### What is being asked
For the material below, output exactly the span from the line with "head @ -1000" to the line with "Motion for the", including both, and nothing besides.

### Dataset excerpt
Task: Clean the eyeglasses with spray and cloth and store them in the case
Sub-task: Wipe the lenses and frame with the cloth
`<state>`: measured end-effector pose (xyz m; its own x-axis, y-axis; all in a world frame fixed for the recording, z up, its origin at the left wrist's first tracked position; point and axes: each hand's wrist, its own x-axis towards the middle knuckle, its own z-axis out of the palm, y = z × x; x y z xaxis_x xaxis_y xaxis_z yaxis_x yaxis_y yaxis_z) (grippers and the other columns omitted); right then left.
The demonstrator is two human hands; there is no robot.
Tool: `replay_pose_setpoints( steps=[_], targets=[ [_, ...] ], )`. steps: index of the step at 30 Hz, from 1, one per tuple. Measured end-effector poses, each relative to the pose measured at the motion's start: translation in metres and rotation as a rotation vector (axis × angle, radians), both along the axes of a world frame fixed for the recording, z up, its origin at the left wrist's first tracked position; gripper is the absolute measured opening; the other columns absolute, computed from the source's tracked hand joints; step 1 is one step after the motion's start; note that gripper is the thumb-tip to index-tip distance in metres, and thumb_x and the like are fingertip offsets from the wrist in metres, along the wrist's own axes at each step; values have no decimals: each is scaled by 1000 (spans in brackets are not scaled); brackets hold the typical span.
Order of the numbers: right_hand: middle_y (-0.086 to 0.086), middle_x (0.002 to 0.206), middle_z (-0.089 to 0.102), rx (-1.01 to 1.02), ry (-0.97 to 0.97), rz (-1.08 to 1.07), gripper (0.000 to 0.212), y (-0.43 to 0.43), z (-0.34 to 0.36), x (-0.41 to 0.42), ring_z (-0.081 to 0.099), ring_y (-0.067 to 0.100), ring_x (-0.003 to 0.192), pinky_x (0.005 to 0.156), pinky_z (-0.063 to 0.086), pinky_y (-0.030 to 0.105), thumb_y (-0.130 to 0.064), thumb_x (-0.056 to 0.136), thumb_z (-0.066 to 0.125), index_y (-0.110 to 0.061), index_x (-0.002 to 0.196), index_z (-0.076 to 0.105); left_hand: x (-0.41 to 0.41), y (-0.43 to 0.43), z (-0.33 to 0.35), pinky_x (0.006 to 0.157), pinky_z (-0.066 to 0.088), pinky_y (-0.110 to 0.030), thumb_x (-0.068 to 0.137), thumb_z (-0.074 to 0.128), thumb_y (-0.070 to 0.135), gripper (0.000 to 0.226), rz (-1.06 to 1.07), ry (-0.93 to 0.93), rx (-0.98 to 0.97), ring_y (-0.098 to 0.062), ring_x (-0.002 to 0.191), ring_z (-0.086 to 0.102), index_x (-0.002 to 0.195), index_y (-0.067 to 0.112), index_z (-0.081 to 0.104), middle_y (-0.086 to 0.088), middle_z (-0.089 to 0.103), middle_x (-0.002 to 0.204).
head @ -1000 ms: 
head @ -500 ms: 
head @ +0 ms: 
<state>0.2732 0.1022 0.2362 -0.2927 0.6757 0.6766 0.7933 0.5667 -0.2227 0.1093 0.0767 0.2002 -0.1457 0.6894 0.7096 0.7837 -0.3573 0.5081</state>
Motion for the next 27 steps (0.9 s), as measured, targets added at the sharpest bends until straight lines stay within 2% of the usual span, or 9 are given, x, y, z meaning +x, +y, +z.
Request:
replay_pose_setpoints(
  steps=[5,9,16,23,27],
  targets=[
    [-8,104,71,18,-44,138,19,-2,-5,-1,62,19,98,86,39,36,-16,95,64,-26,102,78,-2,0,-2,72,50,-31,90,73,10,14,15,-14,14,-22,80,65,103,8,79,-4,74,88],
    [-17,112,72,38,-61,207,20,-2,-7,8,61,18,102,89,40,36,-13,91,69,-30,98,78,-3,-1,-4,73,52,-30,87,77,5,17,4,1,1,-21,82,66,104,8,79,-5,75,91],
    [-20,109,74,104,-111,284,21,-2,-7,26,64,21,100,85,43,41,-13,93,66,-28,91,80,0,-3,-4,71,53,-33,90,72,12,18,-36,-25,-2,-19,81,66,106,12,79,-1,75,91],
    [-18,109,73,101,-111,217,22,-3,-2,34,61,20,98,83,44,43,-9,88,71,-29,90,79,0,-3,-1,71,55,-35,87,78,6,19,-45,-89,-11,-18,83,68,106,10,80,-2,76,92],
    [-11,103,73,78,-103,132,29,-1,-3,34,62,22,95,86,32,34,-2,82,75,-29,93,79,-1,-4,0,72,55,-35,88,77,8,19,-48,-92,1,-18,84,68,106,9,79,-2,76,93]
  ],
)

### Task response
head @ -1000 ms: 
head @ -500 ms: 
head @ +0 ms: 
<state>0.2732 0.1022 0.2362 -0.2927 0.6757 0.6766 0.7933 0.5667 -0.2227 0.1093 0.0767 0.2002 -0.1457 0.6894 0.7096 0.7837 -0.3573 0.5081</state>
Motion for the next 27 steps (0.9 s), as measured, targets added at the sharpest bends until straight lines stay within 2% of the usual span, or 9 are given, x, y, z meaning +x, +y, +z.

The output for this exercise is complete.